For this Earth Day 2023, I invite you to meditate with me on the earth element, and particularly, to consider what the concept of re-earthing might mean, what re-identifying ourselves with and as earth might mean, in an age in which the earth element faces perhaps unprecedented challenges of ecological upheaval and climate peril.
“The earth produces of itself,” Jesus said in one of his earth element teachings, attending to a seed sprouting, “first the stalk, then the head, then the full grain in the head.” (Mark 4:28) The kingdom of God, he said, is like this—it’s like the happenings of the earth in that it just pops up, a glorious disruptive event of newness and beauty, like a sudden field of wildflowers, like a single clonal colony of quaking aspen dancing in the wind, like a fruit tree going from budburst to blossom.

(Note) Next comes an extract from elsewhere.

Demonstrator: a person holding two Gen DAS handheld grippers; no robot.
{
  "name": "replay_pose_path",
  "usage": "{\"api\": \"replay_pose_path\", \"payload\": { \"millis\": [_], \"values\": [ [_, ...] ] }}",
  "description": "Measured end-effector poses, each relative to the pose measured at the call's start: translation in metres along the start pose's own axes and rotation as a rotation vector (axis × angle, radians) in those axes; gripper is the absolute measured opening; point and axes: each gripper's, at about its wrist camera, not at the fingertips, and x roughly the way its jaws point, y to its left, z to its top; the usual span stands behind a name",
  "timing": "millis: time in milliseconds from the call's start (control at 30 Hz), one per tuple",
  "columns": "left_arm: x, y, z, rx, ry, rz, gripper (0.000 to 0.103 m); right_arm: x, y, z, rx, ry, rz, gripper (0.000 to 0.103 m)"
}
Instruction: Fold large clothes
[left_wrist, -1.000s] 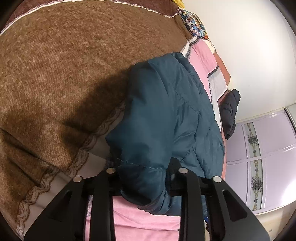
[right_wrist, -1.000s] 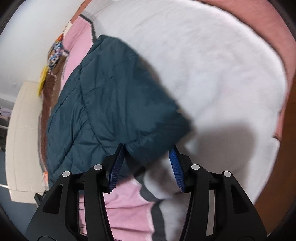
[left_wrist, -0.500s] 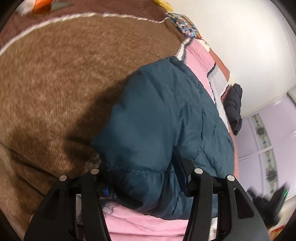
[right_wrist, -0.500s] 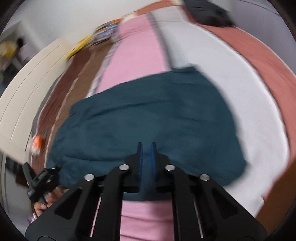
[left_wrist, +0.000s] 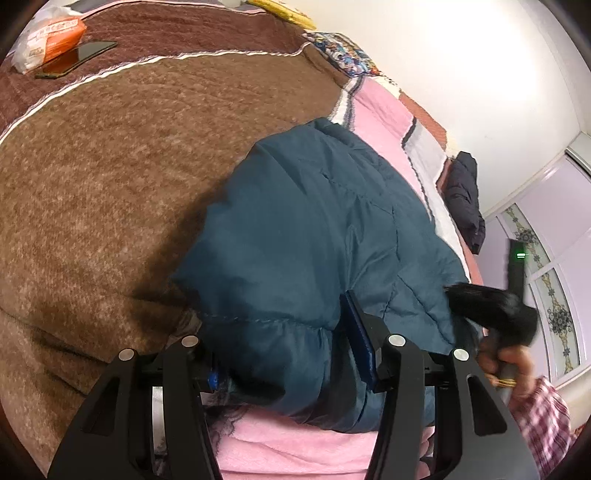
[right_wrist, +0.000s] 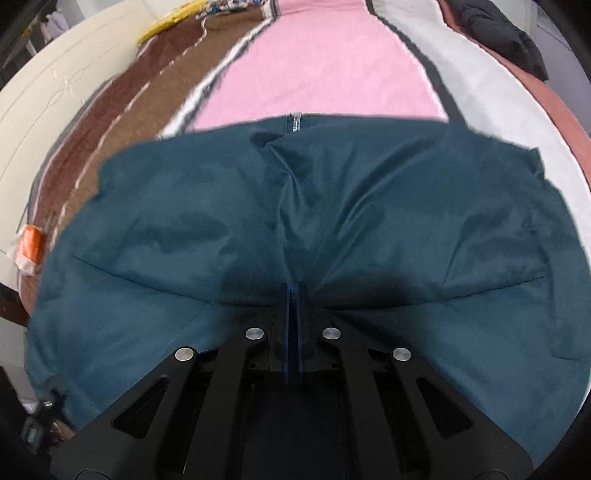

“Earth’s the right place for love:
I don’t know where it’s likely to go better.”
– Robert Frost, “Birches”[i]
Today, as we face new challenges of ecological and climate peril, and as some of the planet’s wealthiest inhabitants dream of and plan for a post-terrestrial future, may we take this chance that the annual Earth Day invitation offers to praise the earth element and commit to re-earthing our always and already earthmade selves. May we be an expression of earth that is in grateful awe of itself as an element—this earth which is humble and glorious; which is origin and destiny; this clay-sculpted kin-dom of God where incarnation and resurrection energy runs wild and free; this Planet A named after nothing other than the very essence of itself; this place where all matter is holy matter; where matter matters; this place, this earth, which is the right place for love.
Rev. Daniel Cooperrider is a writer, teacher, and pastor in the United Church of Christ (UCC). He was Pastor of the Weybridge Congregational Church (VT) and has served as Pastoral Resident at the Wellesley Village Church (MA). Daniel is the author of Speak with the Earth and It Will Teach You, and a study on the book of Job. Daniel lives on the edge of the driftless region in Madison, WI on ancestral Ho-Chunk land.
The views expressed are those of the author and not necessarily those of American Baptist Home Mission Societies.
[i] Robert Frost, “Birches,” in The Poetry of Robert Frost: The Collected Poems (Henry Holt and Company, 1979), 122.